Heartwood co-owner Scott Weidert stands inside his Commercial street eatery during the 10th day of being open Friday. Weidert, who has local roots, recently returned from San Francisco to pursue the business venture.
Elias Funez/efunez@theunion.com |

Heartwood, Nevada City’s newest downtown restaurant, is now serving fresh, farm-to-fork salad and grain bowls, open-faced sandwiches, and artisanal tea and coffee drinks on Commercial Street.

Scott Weidert, the majority owner and primary operator of Heartwood, said he’s worked hard to bring the farm-to-fork tradition, which he calls “California cuisine,” to a convenient, friendly Nevada City location, which had its “soft opening” last week.

Heartwood’s grand opening is scheduled for sometime next month, after “the kinks are ironed out,” and a larger menu is unveiled, Weidert said.



Weidert attended the California Culinary Academy in San Francisco after graduating from Bear River High School in 1994. He’s worked for chefs all over the Bay Area, honing his skills.

Before returning home to Nevada County in 2009, Weidert cooked for Berkeley’s acclaimed Chez Panisse Restaurant, run by chef Alice Waters, who Weidert called a pioneer of California cuisine.




“Working at Chez Panisse was like going to church,” he said.

Weidert explained that even the most seasoned chefs at Chez Panisse would peel the carrots and potatoes for their line, break their own eggs and even scrub the floors. It was true craftsmanship and hard work, he said.

Weidert also worked as a restaurant consultant in the Bay Area, and eventually met Anton Jegorov, who owned Cafe Mekka, the former restaurant in Heartwood’s current location.

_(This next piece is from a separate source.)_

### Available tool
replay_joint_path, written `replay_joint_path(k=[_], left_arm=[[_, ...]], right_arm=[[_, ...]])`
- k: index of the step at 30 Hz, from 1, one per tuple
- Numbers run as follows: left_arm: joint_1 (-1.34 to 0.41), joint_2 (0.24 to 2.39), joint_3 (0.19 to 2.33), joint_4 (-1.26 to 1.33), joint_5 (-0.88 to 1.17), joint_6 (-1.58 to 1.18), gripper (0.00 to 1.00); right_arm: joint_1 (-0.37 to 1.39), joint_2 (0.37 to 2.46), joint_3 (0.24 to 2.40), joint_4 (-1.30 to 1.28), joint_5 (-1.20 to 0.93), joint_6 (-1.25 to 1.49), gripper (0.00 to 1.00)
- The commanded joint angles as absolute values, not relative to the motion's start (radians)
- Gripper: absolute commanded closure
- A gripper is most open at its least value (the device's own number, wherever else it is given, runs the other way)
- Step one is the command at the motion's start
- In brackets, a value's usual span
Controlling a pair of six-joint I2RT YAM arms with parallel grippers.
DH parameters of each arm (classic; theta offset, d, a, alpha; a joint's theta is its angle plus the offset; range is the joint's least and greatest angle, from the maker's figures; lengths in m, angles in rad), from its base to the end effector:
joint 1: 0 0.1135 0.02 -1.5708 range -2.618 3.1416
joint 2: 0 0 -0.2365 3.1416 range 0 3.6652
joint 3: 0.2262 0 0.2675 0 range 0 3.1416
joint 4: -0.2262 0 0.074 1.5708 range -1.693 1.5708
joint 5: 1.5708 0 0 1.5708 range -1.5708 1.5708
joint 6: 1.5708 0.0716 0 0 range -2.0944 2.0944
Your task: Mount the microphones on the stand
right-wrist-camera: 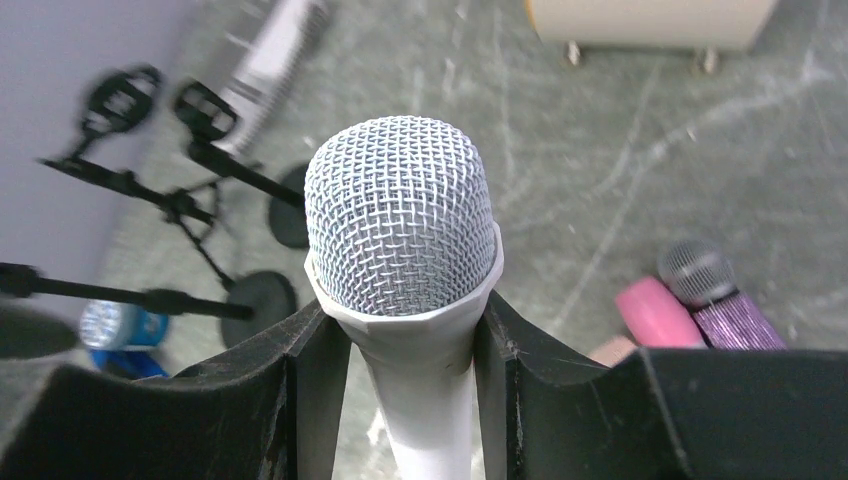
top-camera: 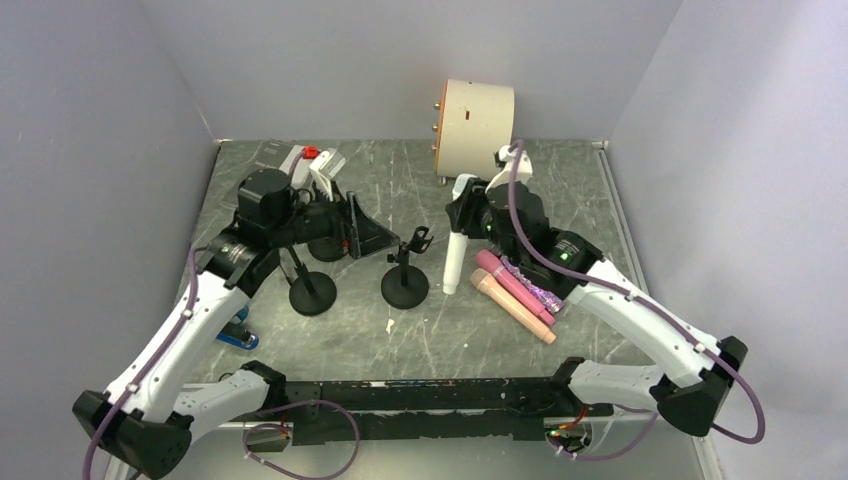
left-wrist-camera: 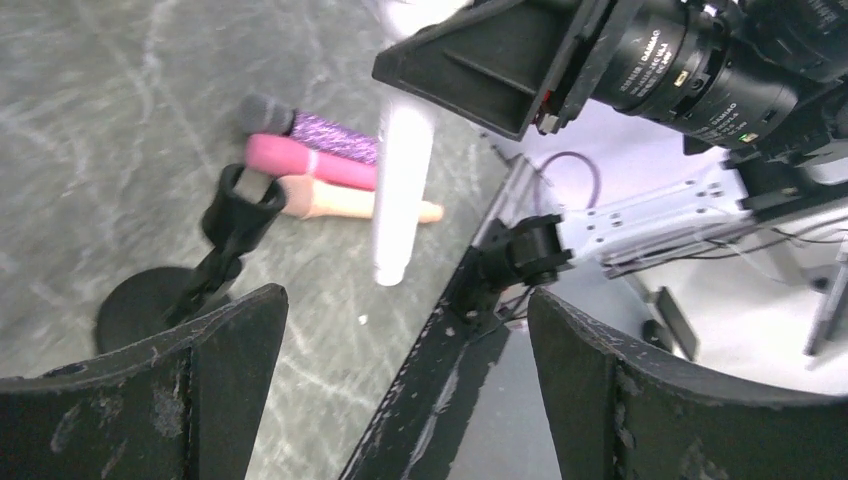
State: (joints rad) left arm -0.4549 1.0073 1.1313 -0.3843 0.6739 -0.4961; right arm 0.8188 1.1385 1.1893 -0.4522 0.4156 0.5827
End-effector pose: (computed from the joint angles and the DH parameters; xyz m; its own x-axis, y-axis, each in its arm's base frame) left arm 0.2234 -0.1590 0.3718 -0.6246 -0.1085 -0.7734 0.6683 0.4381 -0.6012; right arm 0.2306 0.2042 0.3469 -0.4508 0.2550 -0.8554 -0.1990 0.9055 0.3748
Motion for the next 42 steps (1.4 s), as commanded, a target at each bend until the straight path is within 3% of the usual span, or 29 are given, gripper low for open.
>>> replay_joint_path(k=[1, 5, 15, 22, 23, 24, 26, 28, 32, 37, 42], left_arm=[[-0.476, 1.061, 1.114, -0.099, 0.852, -0.599, 0.06], [-0.515, 1.117, 1.146, -0.012, 0.909, -0.583, 0.06], [-0.591, 1.18, 1.119, 0.126, 0.915, -0.594, 0.18], [-0.595, 1.175, 1.094, 0.236, 1.022, -0.63, 0.74], [-0.595, 1.17, 1.096, 0.235, 1.031, -0.621, 0.88], [-0.594, 1.163, 1.1, 0.226, 1.028, -0.612, 0.96], [-0.595, 1.15, 1.108, 0.202, 1.009, -0.591, 0.97], [-0.595, 1.138, 1.11, 0.203, 1.006, -0.586, 0.97], [-0.595, 1.123, 1.11, 0.22, 1.013, -0.608, 0.97], [-0.594, 1.132, 1.112, 0.237, 1.031, -0.63, 0.98], [-0.595, 1.136, 1.118, 0.204, 1.024, -0.618, 0.97]], right_arm=[[0.819, 1.086, 1.266, -0.266, 0.317, 0.55, 1.0], [0.819, 1.093, 1.298, -0.198, 0.177, 0.61, 1.0], [0.818, 1.081, 1.295, -0.071, -0.044, 0.719, 1.0], [0.817, 1.062, 1.204, 0.059, -0.085, 0.762, 1.0], [0.816, 1.059, 1.196, 0.066, -0.084, 0.758, 0.97], [0.816, 1.055, 1.187, 0.071, -0.086, 0.749, 0.84], [0.816, 1.041, 1.157, 0.092, -0.088, 0.743, 0.42], [0.816, 1.022, 1.112, 0.125, -0.097, 0.733, 0.24], [0.812, 1.008, 1.06, 0.178, -0.122, 0.714, 0.22], [0.811, 1.05, 1.074, 0.229, -0.169, 0.704, 0.35], [0.811, 1.072, 1.069, 0.298, -0.182, 0.719, 0.41]])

Weidert gave Jegorov a few ideas on how to revive the struggling cafe, and eventually agreed to join the team. His role quickly expanded, and he began the process of transforming the place into something that was entirely new — his own vision.

“I put my blood, sweat and tears into this place,” Weidert said.

He officially became the majority owner of the Commercial Street business in November 2016. Jegorov is still a co-owner of the restaurant, along with Steffen Hawkins-Snell, who also owns the FoxHound and the Curly Wolf espresso houses.

Weidert spent eight months renovating and recreating the space. Ultimately, he decided to name the restaurant “Heartwood,” which he said was inspired by his experience building the long, wooden tables, which are made from local Ponderosa Pine trees that were infested by bark beetles, donated to him by a friend.

“The name came one day when I was chiseling away at the center of one of these beams,” he said, pointing to a hand-crafted bench seat. “I had been playing around with different ideas, but that day it felt right — Heartwood.”

Weidert also used the donated wood to build what he calls “the farmstand,” where customers order food and drinks under a massive, overhead wooden structure.

Inside the farmstand, Heartwood’s cooks craft made-to-order bowls while customers follow along, starting with greens and grains and then choosing from the many locally-sourced ingredients to create their own meal. The menu also features open-faced sandwiches and toast on locally-made, artisanal bread. Drinks are made in-house, and include lemonade, coffee and espresso drinks and a wide selection of teas.

Seating arrangements are abundant and varied. A lounge-like setup with cushy booths receives natural light from the front windows. The center of the restaurant features a nearly 30-foot communal table with bench seats, and traditional tables are scattered throughout the restaurant — all hand-crafted by Weidert. Customers can also choose to sit outside at the Commercial Street courtyard, a wooden bench-setup with a few tables underneath hanging plants.

Weidert plans to host community gatherings at Heartwood, like movie screenings projected onto the restaurant’s walls, live music and communal dinners at the long, center table.

The central idea for Heartwood, Weidert said, is to create another place for people to enjoy the local, sustainable food economy. He calls it “slow fast food,” referring to the organic ingredients farmed locally and served quickly.

The flexibility of a menu that changes with the seasons gives him the freedom to operate a dynamic business, and to support the farmers who make his work possible.

“Right now, it’s just the basics — but just wait. We’ll be expanding more and more,” he said.